Exercise directions: Using the entries that follow, collect the lines where the word "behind" appears.
>>>>>
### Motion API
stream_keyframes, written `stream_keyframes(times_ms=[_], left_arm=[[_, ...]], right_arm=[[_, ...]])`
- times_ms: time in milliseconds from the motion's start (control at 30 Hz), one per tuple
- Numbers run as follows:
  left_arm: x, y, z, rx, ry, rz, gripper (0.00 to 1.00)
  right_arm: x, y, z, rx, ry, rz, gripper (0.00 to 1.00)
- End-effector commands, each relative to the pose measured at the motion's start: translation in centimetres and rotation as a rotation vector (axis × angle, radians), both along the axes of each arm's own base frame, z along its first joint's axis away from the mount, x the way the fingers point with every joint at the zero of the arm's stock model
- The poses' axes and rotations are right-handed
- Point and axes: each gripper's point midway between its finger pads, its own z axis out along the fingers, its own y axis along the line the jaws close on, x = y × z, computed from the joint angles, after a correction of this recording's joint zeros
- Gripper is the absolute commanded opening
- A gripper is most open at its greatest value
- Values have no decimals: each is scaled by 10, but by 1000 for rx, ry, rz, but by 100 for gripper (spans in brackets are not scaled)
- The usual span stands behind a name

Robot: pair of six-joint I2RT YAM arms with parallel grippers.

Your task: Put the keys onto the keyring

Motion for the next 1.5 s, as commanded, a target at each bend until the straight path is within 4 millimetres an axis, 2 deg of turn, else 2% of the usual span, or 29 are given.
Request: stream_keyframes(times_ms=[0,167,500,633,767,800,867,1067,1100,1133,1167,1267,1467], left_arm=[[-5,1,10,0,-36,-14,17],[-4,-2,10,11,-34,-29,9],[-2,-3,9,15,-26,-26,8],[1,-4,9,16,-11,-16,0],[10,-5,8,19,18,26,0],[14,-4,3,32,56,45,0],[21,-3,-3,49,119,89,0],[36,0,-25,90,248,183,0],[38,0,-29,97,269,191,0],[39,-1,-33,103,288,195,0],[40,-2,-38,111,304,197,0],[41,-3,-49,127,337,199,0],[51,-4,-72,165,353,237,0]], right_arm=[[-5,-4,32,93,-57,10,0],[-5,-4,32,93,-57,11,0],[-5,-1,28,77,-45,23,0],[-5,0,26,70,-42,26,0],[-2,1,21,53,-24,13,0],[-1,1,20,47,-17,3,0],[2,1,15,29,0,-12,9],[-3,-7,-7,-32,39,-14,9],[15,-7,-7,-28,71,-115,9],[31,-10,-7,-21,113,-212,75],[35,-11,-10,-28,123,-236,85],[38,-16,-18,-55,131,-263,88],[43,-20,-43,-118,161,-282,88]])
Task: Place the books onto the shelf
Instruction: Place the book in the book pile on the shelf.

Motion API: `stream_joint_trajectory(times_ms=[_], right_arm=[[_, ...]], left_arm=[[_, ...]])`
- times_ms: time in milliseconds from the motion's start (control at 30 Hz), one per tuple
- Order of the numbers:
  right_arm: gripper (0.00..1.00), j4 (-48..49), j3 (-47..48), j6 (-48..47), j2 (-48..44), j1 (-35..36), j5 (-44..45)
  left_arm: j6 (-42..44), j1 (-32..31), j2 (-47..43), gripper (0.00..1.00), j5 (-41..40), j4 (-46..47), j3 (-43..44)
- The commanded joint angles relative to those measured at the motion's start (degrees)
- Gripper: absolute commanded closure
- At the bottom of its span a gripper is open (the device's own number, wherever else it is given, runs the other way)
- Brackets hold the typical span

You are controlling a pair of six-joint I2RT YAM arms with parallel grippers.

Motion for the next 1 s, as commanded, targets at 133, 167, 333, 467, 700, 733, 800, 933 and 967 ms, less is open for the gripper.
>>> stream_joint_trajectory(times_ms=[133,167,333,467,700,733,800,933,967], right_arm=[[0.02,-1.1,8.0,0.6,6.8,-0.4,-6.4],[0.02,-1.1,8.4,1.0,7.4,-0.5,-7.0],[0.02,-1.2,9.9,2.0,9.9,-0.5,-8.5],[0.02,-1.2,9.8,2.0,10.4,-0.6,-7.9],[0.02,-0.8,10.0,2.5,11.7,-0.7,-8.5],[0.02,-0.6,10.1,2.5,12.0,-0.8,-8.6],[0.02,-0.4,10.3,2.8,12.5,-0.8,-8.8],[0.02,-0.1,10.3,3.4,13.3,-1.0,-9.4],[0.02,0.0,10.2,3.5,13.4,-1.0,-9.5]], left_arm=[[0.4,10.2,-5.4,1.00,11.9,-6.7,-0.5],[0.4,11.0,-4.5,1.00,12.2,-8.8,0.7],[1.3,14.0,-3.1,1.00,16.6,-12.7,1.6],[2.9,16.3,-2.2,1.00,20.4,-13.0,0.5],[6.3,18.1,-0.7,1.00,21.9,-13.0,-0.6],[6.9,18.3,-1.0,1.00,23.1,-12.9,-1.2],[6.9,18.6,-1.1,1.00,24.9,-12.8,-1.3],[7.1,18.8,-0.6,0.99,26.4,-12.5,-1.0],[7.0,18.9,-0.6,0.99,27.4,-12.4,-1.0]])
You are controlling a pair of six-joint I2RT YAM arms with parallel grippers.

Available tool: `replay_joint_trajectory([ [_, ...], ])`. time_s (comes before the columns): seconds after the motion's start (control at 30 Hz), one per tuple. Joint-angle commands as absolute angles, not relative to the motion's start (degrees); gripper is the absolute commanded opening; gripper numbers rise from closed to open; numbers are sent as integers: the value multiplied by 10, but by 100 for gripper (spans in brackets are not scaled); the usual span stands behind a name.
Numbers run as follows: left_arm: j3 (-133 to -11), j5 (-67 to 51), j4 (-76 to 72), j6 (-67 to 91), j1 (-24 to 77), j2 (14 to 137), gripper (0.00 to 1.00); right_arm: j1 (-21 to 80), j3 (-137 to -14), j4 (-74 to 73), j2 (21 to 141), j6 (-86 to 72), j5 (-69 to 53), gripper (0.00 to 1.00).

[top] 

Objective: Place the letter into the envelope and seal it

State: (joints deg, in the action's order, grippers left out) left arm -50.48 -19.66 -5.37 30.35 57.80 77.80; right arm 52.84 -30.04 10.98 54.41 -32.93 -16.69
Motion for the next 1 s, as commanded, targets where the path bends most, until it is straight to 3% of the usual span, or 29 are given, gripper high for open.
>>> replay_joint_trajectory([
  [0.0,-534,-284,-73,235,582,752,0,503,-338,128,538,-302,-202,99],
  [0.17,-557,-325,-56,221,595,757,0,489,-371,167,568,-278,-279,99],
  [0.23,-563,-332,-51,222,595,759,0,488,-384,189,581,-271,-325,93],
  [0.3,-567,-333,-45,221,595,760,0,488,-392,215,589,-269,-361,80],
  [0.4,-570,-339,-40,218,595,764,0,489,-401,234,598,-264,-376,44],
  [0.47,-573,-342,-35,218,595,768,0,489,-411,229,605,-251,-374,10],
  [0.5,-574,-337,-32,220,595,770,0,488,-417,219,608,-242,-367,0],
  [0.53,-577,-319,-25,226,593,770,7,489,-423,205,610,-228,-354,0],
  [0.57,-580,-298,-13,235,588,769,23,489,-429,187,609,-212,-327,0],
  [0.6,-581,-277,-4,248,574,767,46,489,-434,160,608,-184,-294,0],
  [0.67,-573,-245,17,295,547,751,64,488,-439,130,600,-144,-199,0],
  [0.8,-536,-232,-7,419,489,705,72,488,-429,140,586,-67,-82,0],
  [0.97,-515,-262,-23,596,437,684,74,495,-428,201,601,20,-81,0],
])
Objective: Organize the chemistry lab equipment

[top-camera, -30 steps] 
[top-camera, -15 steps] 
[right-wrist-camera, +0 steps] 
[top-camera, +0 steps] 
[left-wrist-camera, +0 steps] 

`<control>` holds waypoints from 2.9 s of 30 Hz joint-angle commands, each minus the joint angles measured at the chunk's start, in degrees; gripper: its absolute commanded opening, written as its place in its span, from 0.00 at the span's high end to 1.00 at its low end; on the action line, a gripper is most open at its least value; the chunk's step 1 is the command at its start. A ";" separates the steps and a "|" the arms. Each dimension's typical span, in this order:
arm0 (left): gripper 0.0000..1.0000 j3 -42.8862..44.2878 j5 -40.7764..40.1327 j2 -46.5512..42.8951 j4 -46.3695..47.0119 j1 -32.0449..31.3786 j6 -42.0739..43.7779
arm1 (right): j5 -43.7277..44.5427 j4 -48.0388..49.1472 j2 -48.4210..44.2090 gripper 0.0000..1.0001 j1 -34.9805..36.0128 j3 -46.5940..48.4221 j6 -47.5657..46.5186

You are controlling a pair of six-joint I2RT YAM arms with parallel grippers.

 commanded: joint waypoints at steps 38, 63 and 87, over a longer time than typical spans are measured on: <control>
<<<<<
Reply:
- The usual span stands behind a name
Available tool: `replay_joint_trajectory([ [_, ...], ])`. time_s (comes before the columns): seconds after the motion's start (control at 30 Hz), one per tuple. Joint-angle commands as absolute angles, not relative to the motion's start (degrees); gripper is the absolute commanded opening; gripper numbers rise from closed to open; numbers are sent as integers: the value multiplied by 10, but by 100 for gripper (spans in brackets are not scaled); the usual span stands behind a name.

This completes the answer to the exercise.